Description of the task:
Exclude the pictures, then restate every entry below exactly.
======== Given data
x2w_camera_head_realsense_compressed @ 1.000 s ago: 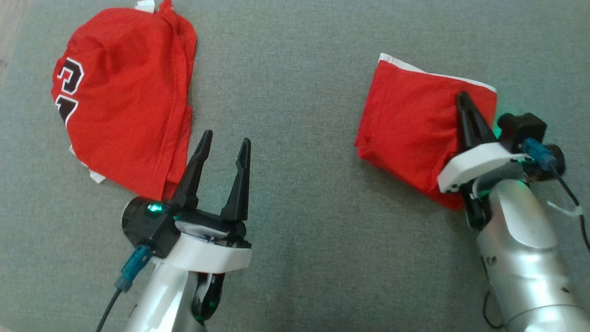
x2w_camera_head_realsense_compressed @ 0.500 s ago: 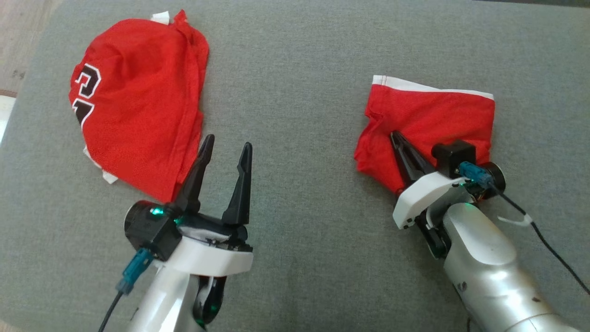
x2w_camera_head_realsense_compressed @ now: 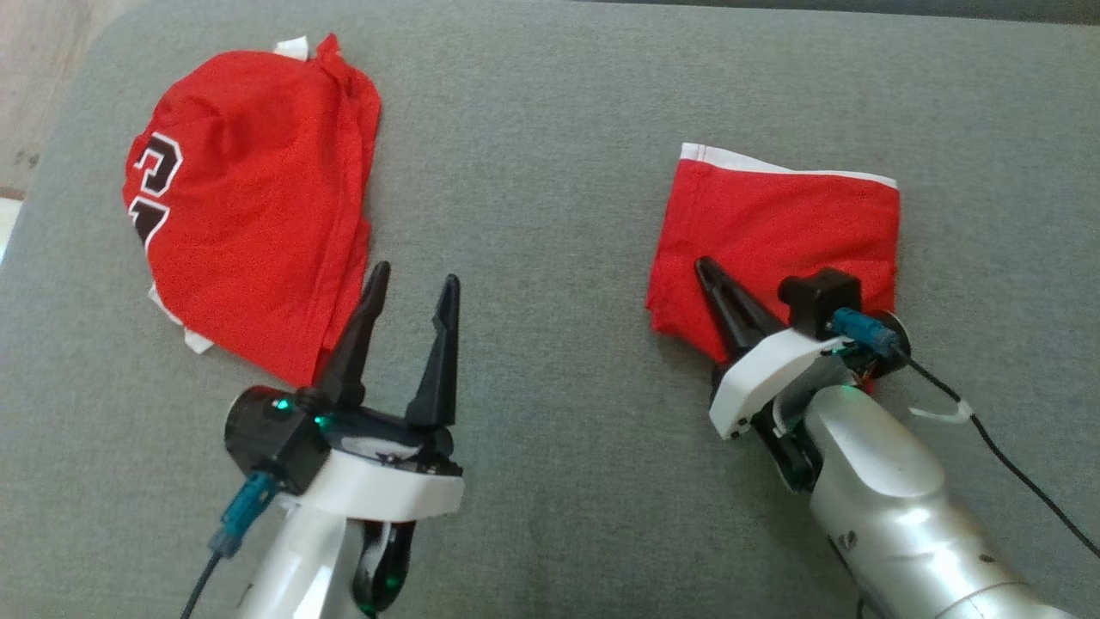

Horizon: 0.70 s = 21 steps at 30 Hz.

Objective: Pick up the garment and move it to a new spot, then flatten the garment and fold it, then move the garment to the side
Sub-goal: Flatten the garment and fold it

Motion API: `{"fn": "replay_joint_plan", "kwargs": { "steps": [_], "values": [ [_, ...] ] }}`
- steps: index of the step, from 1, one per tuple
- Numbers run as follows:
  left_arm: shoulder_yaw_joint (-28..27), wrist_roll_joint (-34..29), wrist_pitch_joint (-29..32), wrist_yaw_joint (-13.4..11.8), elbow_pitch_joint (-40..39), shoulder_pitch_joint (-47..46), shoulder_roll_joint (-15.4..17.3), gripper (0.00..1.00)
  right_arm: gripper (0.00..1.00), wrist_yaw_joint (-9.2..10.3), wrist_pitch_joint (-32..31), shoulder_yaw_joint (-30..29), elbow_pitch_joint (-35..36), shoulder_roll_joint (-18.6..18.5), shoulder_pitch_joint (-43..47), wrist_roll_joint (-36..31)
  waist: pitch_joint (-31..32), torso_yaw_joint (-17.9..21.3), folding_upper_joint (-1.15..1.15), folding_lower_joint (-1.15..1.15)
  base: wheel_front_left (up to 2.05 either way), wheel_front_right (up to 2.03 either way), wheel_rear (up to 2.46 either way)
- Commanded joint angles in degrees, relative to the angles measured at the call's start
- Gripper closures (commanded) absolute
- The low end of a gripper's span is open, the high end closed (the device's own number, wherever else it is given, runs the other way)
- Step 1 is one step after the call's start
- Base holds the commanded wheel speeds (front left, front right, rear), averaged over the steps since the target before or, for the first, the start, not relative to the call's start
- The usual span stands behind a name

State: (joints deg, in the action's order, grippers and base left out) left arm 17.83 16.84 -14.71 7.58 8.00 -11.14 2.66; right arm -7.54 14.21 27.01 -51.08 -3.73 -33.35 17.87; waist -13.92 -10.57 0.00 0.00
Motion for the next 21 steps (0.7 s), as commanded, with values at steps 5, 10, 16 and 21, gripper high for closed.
{"fn": "replay_joint_plan", "kwargs": {
  "steps": [5, 10, 16, 21],
  "values": [
    [-3.56, 0.04, -0.29, -0.09, -2.64, -0.77, 0.21, 0.0, 1.0, 0.05, 0.76, -5.44, 7.08, 0.85, 0.51, -2.26, 1.39, 2.52, 0.0, 0.0, 0.0, 0.0, 0.0],
    [-4.87, -0.2, -0.29, -0.09, -3.54, -0.03, 0.21, 0.0, 1.0, 0.05, 0.77, -14.15, 16.66, 0.85, 5.56, -7.42, 2.81, 5.99, 0.0, 0.0, 0.0, 0.0, 0.0],
    [-5.36, -0.6, -0.29, -0.09, -4.09, 0.63, 0.21, 0.0, 1.0, 0.05, 0.78, -21.34, 26.24, 0.85, 12.91, -12.34, 4.02, 9.94, 0.0, 0.0, 0.0, 0.0, 0.0],
    [-5.91, -0.9, -0.29, -0.09, -3.79, 1.55, 0.21, 0.0, 1.0, 0.05, 0.78, -24.14, 32.23, 0.85, 18.65, -11.65, 4.95, 12.23, 0.0, 0.0, 0.0, 0.0, 0.0]
  ]
}}
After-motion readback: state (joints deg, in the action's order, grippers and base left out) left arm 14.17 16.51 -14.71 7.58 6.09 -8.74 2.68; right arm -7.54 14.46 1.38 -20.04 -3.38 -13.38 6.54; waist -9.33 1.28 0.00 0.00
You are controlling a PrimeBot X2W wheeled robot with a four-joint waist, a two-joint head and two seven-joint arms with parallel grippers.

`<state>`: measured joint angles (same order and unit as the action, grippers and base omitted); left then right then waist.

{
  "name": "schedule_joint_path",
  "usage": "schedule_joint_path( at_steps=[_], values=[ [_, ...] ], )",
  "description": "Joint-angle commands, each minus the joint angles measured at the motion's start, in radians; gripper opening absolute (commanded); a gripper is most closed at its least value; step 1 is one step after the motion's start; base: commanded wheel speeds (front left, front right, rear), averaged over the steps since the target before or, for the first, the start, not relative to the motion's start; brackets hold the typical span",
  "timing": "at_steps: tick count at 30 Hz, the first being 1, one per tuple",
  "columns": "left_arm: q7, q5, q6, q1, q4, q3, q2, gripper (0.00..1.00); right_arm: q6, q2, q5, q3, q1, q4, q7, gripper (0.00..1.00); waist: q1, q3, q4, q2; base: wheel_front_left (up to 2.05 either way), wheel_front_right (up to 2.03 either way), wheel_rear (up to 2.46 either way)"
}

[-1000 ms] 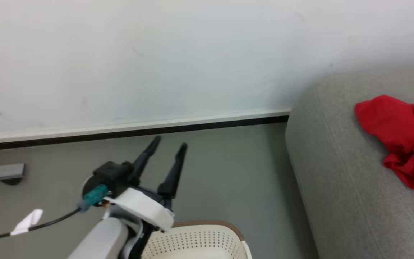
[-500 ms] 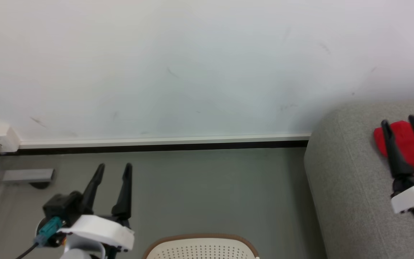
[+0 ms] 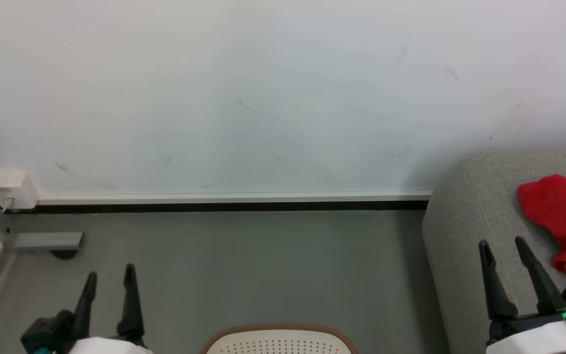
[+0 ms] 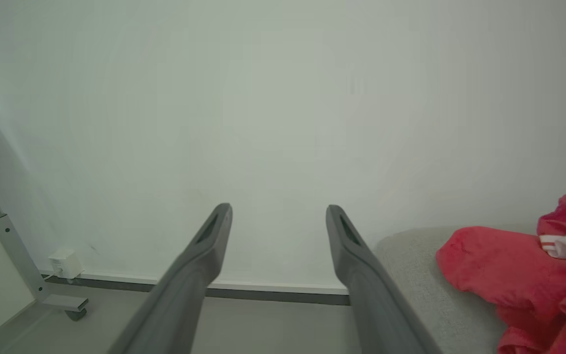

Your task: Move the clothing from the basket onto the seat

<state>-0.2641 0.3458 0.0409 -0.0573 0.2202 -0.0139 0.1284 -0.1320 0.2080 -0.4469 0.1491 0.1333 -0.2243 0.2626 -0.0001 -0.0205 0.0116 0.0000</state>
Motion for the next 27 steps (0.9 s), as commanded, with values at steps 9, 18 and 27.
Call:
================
Response for this exercise:
x2w_camera_head_realsense_compressed @ 1.000 s ago: 
x2w_camera_head_realsense_compressed @ 0.500 s ago: 
x2w_camera_head_realsense_compressed @ now: 

Horizon: 0.70 s = 21 steps at 30 Hz.

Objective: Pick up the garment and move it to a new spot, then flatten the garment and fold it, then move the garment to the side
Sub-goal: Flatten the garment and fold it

Motion API: `{"fn": "replay_joint_plan", "kwargs": { "steps": [_], "values": [ [_, ...] ] }}`
- steps: index of the step, from 1, one per tuple
- Numbers run as follows:
  left_arm: shoulder_yaw_joint (-28..27), wrist_roll_joint (-34..29), wrist_pitch_joint (-29..32), wrist_yaw_joint (-13.4..11.8), elbow_pitch_joint (-40..39), shoulder_pitch_joint (-47..46), shoulder_roll_joint (-15.4..17.3), gripper (0.00..1.00)
  right_arm: gripper (0.00..1.00), wrist_yaw_joint (-9.2..10.3), wrist_pitch_joint (-32..31), shoulder_yaw_joint (-30..29), elbow_pitch_joint (-35..36), shoulder_roll_joint (-18.6..18.5), shoulder_pitch_joint (-43..47), wrist_roll_joint (-36..31)
  waist: pitch_joint (-31..32), torso_yaw_joint (-17.9..21.3), folding_upper_joint (-1.15..1.15), folding_lower_joint (-1.15..1.15)
  base: wheel_front_left (up to 2.05 either way), wheel_front_right (up to 2.03 either way), wheel_rear (up to 2.46 either way)
- Commanded joint angles in degrees, relative to the angles measured at the call's start
- Gripper closures (commanded) absolute
- The low end of a gripper's span is open, the high end closed (the device's own number, wherever else it is given, runs the other way)
- Step 1 is one step after the call's start
- Base holds the commanded wheel speeds (front left, front right, rear), averaged over the steps since the target before or, for the first, the start, not relative to the call's start
- The usual span stands behind a name

State: (joints deg, in the action's order, grippers and base left out) left arm 17.83 16.84 -14.71 7.58 8.00 -11.14 2.66; right arm -7.54 14.21 27.01 -51.08 -3.73 -33.35 17.87; waist -13.92 -10.57 0.00 0.00
Motion for the next 21 steps (0.7 s), as commanded, with values at steps 5, 10, 16 and 21, gripper high for closed.
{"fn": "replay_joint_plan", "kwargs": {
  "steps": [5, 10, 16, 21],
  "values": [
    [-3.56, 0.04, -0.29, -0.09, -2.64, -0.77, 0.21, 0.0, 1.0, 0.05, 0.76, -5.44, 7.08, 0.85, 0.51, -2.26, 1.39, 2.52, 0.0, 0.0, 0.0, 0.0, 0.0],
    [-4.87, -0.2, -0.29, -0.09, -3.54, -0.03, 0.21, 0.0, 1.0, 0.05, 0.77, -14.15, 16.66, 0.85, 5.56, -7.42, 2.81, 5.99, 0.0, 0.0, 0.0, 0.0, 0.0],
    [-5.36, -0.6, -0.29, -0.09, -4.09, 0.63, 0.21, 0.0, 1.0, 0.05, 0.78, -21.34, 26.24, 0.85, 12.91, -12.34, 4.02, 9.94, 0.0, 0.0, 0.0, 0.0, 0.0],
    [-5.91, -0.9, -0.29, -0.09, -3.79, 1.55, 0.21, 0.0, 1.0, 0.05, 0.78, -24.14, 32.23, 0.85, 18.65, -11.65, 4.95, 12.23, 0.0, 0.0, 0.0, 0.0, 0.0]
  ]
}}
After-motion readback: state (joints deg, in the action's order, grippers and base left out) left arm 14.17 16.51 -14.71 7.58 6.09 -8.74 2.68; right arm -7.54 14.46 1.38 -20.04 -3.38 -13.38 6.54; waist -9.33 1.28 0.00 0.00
You are controlling a PrimeBot X2W wheeled robot with a four-joint waist, a two-joint head and two seven-joint arms with parallel grippers.

`<state>`: measured joint angles (same order and unit as the action, grippers and base omitted); left then right then waist.

{
  "name": "schedule_joint_path",
  "usage": "schedule_joint_path( at_steps=[_], values=[ [_, ...] ], )",
  "description": "Joint-angle commands, each minus the joint angles measured at the motion's start, in radians; gripper opening absolute (commanded); a gripper is most closed at its least value; step 1 is one step after the motion's start; base: commanded wheel speeds (front left, front right, rear), averaged over the steps since the target before or, for the first, the start, not relative to the motion's start; brackets hold the typical span",
  "timing": "at_steps: tick count at 30 Hz, the first being 1, one per tuple",
  "columns": "left_arm: q7, q5, q6, q1, q4, q3, q2, gripper (0.00..1.00); right_arm: q6, q2, q5, q3, q1, q4, q7, gripper (0.00..1.00); waist: q1, q3, q4, q2; base: wheel_front_left (up to 2.05 either way), wheel_front_right (up to 2.03 either way), wheel_rear (up to 2.46 either way)"
}

[-1000 ms] 
[-500 ms] 
[+0 ms] 
[+0 ms] 

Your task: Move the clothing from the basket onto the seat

<state>-0.2641 0.3458 0.0409 -0.0573 0.2202 -0.0139 0.1284 -0.1320 0.2080 -0.4469 0.1491 0.1333 -0.2243 0.2626 -0.0001 -0.0205 0.0116 0.0000</state>
Motion for the next 27 steps (0.9 s), as commanded, with values at steps 9, 18 and 27.
Call:

No more output is needed here.